I've been reading up on Kotlin generics for a while and came to a sense that it's a very powerful feature of the language.
This made me wonder and experiment, and I can't figure out a nice solution to the following problem. Say I have the following code:
interface WidgetProducerConsumer<T> {
fun produce(): Widget<T>
fun consume(widget: Widget<T>)
companion object {
fun getStringWidgetProducerConsumer(): WidgetProducerConsumer<*> {
return StringWidgetProducerConsumer()
}
}
}
data class Widget<T>(val contents: T)
private class StringWidgetProducerConsumer: WidgetProducerConsumer<String> {
override fun produce(): Widget<String> {
return Widget("hello world")
}
override fun consume(widget: Widget<String>) {
// Do something with string here, since we know it can only be a sting
println(widget.contents)
}
}
And in another part of my project I wanted to do something like:
val producerConsumer = WidgetProducerConsumer.getStringWidgetProducerConsumer()
// Can't do this with WidgetProducerConsumer<*> because the consumed type is Nothing
// and returned type is Any?
producerConsumer.consume(producerConsumer.produce())

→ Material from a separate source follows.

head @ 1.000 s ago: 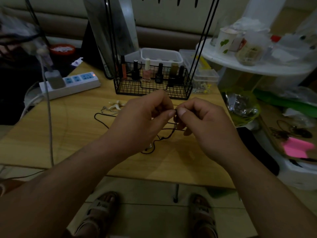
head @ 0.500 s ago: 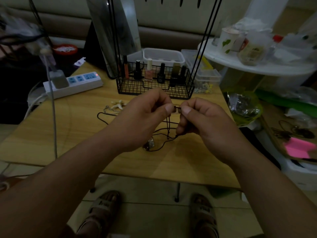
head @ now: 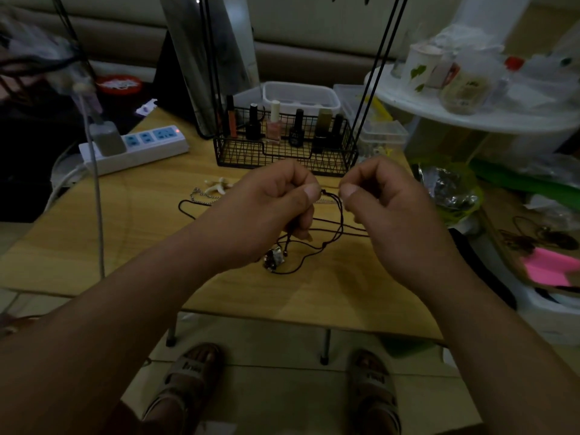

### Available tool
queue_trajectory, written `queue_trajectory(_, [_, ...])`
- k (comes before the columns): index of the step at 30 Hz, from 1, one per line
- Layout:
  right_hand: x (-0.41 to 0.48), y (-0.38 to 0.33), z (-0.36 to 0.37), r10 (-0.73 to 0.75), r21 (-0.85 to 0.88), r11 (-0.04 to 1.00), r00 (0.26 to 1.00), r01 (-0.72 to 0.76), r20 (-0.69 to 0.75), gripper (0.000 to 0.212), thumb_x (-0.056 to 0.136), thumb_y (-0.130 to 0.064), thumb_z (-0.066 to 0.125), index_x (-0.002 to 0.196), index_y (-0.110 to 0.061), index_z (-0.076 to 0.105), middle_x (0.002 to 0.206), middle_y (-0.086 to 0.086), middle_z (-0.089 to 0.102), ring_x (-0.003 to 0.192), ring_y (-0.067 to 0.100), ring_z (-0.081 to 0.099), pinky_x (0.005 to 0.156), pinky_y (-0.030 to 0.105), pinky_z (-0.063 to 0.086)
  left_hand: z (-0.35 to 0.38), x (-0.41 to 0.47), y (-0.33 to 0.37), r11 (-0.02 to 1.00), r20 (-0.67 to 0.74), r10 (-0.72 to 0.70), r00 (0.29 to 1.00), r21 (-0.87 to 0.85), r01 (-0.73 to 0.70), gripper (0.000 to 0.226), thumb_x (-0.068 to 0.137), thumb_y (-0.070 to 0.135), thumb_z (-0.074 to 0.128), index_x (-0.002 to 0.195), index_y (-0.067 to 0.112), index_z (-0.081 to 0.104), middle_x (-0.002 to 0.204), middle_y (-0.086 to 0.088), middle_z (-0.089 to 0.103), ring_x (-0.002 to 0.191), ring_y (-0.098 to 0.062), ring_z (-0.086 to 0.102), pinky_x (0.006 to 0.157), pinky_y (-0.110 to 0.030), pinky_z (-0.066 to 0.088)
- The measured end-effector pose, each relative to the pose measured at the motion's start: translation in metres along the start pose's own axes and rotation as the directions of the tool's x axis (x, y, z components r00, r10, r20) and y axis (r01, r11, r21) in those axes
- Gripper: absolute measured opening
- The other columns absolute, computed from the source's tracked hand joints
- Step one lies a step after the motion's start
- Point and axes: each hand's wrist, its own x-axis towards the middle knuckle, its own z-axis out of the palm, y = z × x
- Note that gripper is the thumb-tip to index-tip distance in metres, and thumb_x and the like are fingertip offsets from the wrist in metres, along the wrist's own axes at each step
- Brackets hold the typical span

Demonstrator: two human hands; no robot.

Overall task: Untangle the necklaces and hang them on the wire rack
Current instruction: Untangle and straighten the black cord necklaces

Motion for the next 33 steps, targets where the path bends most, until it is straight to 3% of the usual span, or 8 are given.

I would naturally not be able to, since at the use site the star projection turns the T into their highest Any?
and lowest Nothing
bounds as it is intended to do.
I want to make sure that the implementation of WidgetProducerConsumer
takes only Widgets
that it itself produces. This would allow me to inject specific implementations of the WidgetProducerConsumer
without exposing information about the internal minutiae to the consumer. Is there a pattern or recipe for it?
Intuitively it feels like there should be a nice way to achieve this without resorting to type checks, casting and alike, however I can't figure it out.
CodePudding user response:
Using the star-projected type with <*>
indeed limits you this way.
The obvious fix here is simply to avoid the unnecessary projection and just make getStringWidgetProducerConsumer()
return the more precise type WidgetProducerConsumer<String>
:
companion object {
fun getStringWidgetProducerConsumer(): WidgetProducerConsumer<String> {
return StringWidgetProducerConsumer()
}
}
However, assuming you don't have a choice and you already have a WidgetProducerConsumer<*>
from somewhere you don't control, you should still theoretically be able to use the fact that you're using the same producerConsumer
variable and the type should match. This is actually possible if you simply extract the piece of code into a generic function, so you can use a proper type instead of *
:
fun <T> WidgetProducerConsumer<T>.produceAndConsume() {
consume(produce())
}
// and then you can do
val producerConsumer = WidgetProducerConsumer.getStringWidgetProducerConsumer()
producerConsumer.produceAndConsume()
Here, produceAndConsume()
defines a type T
as being the one from WidgetProducerConsumer<T>
, and then can use T
normally. You don't really get more information out of the star-projected type (that would not be possible), but you just define the type clearly for the compiler. It's like in math saying "let T
be the *
in WidgetProducerConsumer<*>
" so you can then do things with it.